Lake Lanier Fishing Report December 21 2018 | Sponsored by Hayes Automotive
Merry Christmas! Can you believe it’s almost here? I hope everyone has a great Christmas and you enjoy time with family and friends. Of course, I hope you also have a day or two off and you can get out on the lake as well. At this point, next week’s weather looks pretty good. Seasonal temps and mostly dry until late in the week. The lake level is 1070.26, . 74 below full pool and the surface temp is right around 51.
Striper ﬁshing remains very good! The down-line bite that has been so strong for the last few weeks continues on! Look around the creek channels for bait and or ﬁsh in the bait, drop a down-line to ‘em and they have been pretty quick to respond! I think the Herring have been the best baits, but small Trout are also a good choice. Keep an eye on the Gulls. They are here in pretty good numbers and have been very helpful in locating ﬁsh.
The umbrella rig bite has been outstanding in terms of numbers and consistency. This is an extremely effective way to ﬁnd ﬁsh right now. Pull the rigs down the centers of the creek and drains, over the big bait concentrations, or in areas where working birds are present. I have been starting out with the rig about 18 feet deep. Adjust as needed based on what the sonar is showing. Experiment with the distance/depth, speed and rpm changes to maximize the bite. The standard Capt. Mack’s buck-tail umbrella rig has been the ticket. Switch to darker trailers (especially the Bubblegum) may be a plus in low light conditions.
The Mini Mack’s are also a really good tool right now, and the minis offer some different methods than we use when pulling the full size rigs. These light weight rigs are very productive for casting to surfacing ﬁsh and may be the most effective bait for that technique. They are also very productive when slow trolling for shallow ﬁsh. While they can be effectively pulled with the outboard, I think the best trolling application is pulling the mini’s on the trolling motor. They can be pulled on a ﬂat line or behind a planer board. Keeping one mixed in the bait spread will provide some bonus bites.
Footnote: at slow speeds, the Mini Mack may ﬁsh almost like a down line. This is a different presentation than we are accustomed to with the larger rigs. That (near) vertical approach has been effective, so be aware if you try this technique. I just drop the rig down about 25 to 30 feet or to the bottom if the water is less than 30. At that point, program the trolling motor at .7 to 1.0 MPH.
Bass ﬁshing also continues to be great!

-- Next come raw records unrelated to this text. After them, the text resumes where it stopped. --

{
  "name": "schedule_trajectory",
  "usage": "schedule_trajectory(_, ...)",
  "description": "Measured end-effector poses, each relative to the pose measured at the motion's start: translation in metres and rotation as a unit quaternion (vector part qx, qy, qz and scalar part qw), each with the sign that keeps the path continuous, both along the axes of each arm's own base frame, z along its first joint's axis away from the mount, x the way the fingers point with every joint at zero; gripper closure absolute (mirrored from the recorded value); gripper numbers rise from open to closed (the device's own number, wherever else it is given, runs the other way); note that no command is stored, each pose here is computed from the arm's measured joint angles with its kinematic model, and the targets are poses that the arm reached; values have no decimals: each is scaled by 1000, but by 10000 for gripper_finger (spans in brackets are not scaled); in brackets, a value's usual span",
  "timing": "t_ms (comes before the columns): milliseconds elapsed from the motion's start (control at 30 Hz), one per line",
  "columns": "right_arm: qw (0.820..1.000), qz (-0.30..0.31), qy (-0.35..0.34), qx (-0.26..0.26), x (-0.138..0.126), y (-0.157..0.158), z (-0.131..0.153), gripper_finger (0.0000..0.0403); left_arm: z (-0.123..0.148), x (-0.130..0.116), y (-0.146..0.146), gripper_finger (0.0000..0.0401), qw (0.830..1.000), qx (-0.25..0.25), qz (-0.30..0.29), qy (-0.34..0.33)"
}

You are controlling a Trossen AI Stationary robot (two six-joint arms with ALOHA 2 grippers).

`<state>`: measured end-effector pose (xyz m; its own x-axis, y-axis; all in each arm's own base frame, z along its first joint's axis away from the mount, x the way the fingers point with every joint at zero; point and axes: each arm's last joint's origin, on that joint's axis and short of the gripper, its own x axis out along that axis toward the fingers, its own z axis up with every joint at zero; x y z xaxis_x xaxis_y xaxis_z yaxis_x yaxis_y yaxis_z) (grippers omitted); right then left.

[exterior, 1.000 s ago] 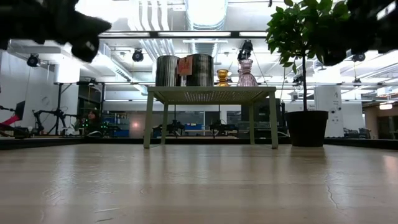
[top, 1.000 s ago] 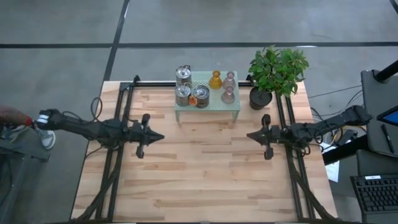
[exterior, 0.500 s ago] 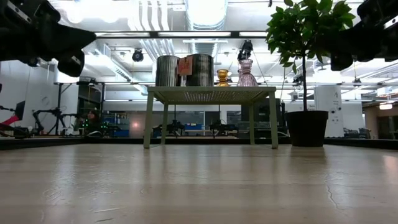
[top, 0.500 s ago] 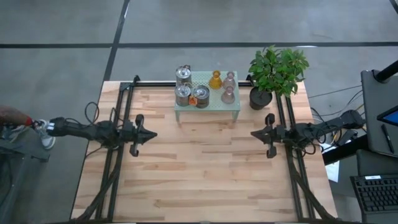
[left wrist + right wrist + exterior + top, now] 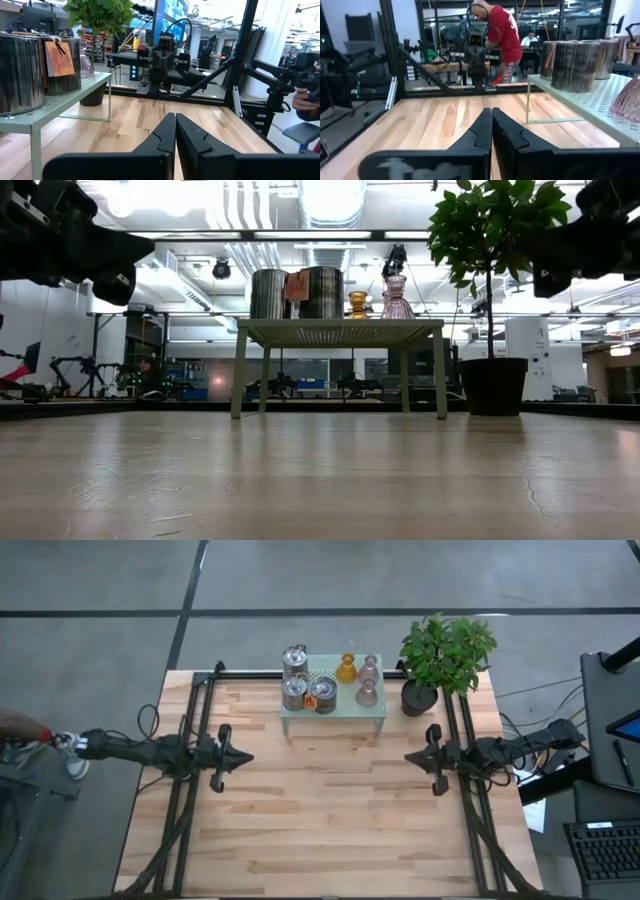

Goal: Pick & Place candle stick holders
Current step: Return to Home Position

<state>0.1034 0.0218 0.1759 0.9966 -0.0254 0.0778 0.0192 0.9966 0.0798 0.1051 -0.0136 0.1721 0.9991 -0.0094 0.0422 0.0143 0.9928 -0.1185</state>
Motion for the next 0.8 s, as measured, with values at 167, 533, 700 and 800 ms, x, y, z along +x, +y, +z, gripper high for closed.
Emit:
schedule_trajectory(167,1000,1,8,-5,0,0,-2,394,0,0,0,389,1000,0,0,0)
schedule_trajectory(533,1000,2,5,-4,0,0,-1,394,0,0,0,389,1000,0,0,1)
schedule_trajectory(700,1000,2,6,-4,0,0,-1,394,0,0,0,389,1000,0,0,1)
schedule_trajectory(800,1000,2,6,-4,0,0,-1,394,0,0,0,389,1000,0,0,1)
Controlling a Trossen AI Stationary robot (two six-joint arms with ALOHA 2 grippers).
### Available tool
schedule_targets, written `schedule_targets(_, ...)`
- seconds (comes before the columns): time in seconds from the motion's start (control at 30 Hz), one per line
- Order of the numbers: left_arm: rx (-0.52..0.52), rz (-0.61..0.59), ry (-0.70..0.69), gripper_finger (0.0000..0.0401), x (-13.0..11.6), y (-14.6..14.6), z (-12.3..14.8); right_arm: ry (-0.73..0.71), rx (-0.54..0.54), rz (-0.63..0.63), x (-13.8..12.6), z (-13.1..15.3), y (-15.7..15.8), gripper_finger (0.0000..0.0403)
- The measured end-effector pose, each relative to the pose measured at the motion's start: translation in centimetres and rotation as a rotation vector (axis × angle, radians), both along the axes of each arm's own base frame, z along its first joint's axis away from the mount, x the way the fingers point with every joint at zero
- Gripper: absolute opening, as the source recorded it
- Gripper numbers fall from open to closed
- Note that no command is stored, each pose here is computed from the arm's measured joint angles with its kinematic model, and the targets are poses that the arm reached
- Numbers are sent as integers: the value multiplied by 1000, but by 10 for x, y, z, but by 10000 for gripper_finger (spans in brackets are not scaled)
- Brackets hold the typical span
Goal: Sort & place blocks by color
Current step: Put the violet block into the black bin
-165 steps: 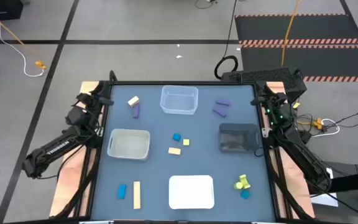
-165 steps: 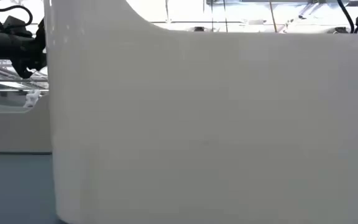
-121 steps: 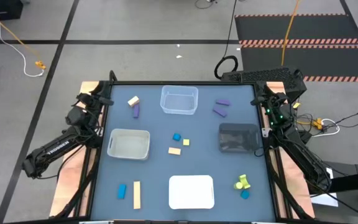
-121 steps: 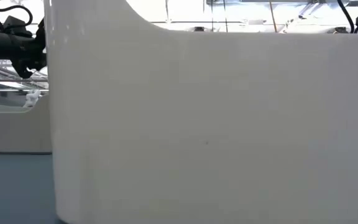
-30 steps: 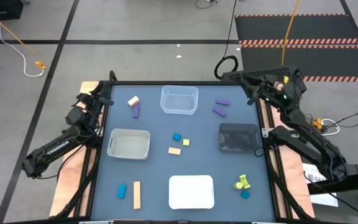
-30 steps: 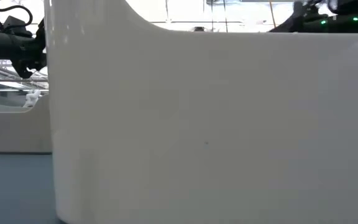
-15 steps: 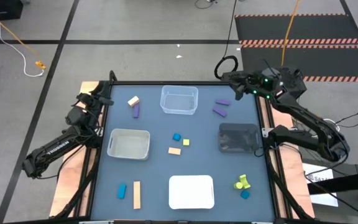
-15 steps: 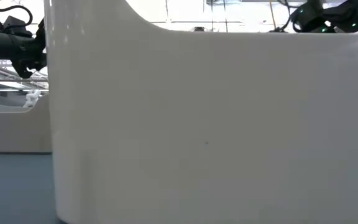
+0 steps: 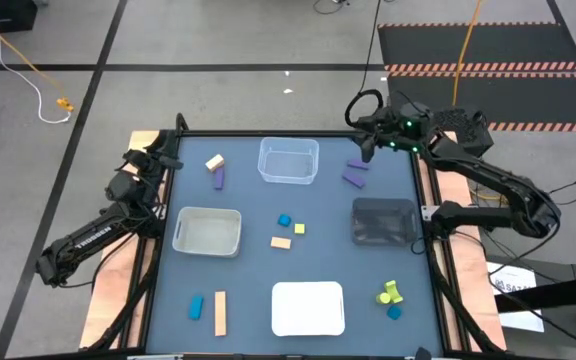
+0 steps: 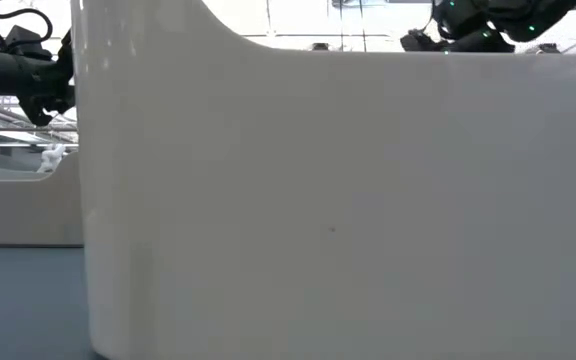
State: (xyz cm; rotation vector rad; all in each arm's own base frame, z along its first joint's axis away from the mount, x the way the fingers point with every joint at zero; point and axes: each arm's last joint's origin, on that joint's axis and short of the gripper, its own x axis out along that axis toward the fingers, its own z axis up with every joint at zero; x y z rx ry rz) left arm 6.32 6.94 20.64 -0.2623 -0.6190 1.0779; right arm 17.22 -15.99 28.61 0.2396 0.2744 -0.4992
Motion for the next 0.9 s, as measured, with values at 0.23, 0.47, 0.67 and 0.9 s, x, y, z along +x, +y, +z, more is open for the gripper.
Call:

Fishing the spoons on deep bait concentrations and channels is probably the most proliﬁc technique. Jigs and worms are not far behind. Almost any spoon is effective on this pattern. The .60 Berry’s Flex-it Spoons, Hopkins Shorty, or Super Spoons are all good choices.
To maximize this method, search around the creek channels and drains. Also focus on flats adjacent to channels and drains or on the ends of points that dump into the channels. A 35 to 45 foot bottom has been very proliﬁc, but you may ﬁnd ﬁsh 15 to 20 feet on either side of that depth range. I keep the spoon right on the bottom until I see suspended ﬁsh and then reel up to them. If you can get the spoon to them before the leave they will usual bite!
If the deep bite does not appeal to you, no problem. We still have some good numbers of ﬁsh roaming around shallow water. This pattern is particularly effective in prefrontal conditions. Crank baits, especially the Spro Rock Crawler (the 9-to 14 foot diver has been very good) and spinnerbaits have both been very productive.
Wind blown rock points are the favored structure but points in general are holding ﬁsh. If the wind lays down and the ﬁsh seem reluctant to chase, switch to the worms and the jigs for a more subtle presentation.
The Crappie bite is good, the biggest challenge here being the changing water conditions. Both river arms are producing well, just move around looking for the best water temps and colors. Our last rain dump will probably create some muddy water. As it moderates and becomes stained, use that to your advantage. Also, as you work your way up the rivers, watch for signiﬁcant temperature breaks.
Staying on the warmer side of the new water may be the better ﬁshing. Docks are the structure, deeper docks over 20 to 35 feet of water. Brush is a plus but there will be ﬁsh holding on docks without brush as well.
Some baits that have been producing lately are the Bobby Garland in the Keylime, Twilight, and Electric Chicken, and the Crappie Country Chennille Jigs in the #2, 7, and 10 patterns. In darker conditions, whether it is water color or overcast conditions, darker colors may be a better choice!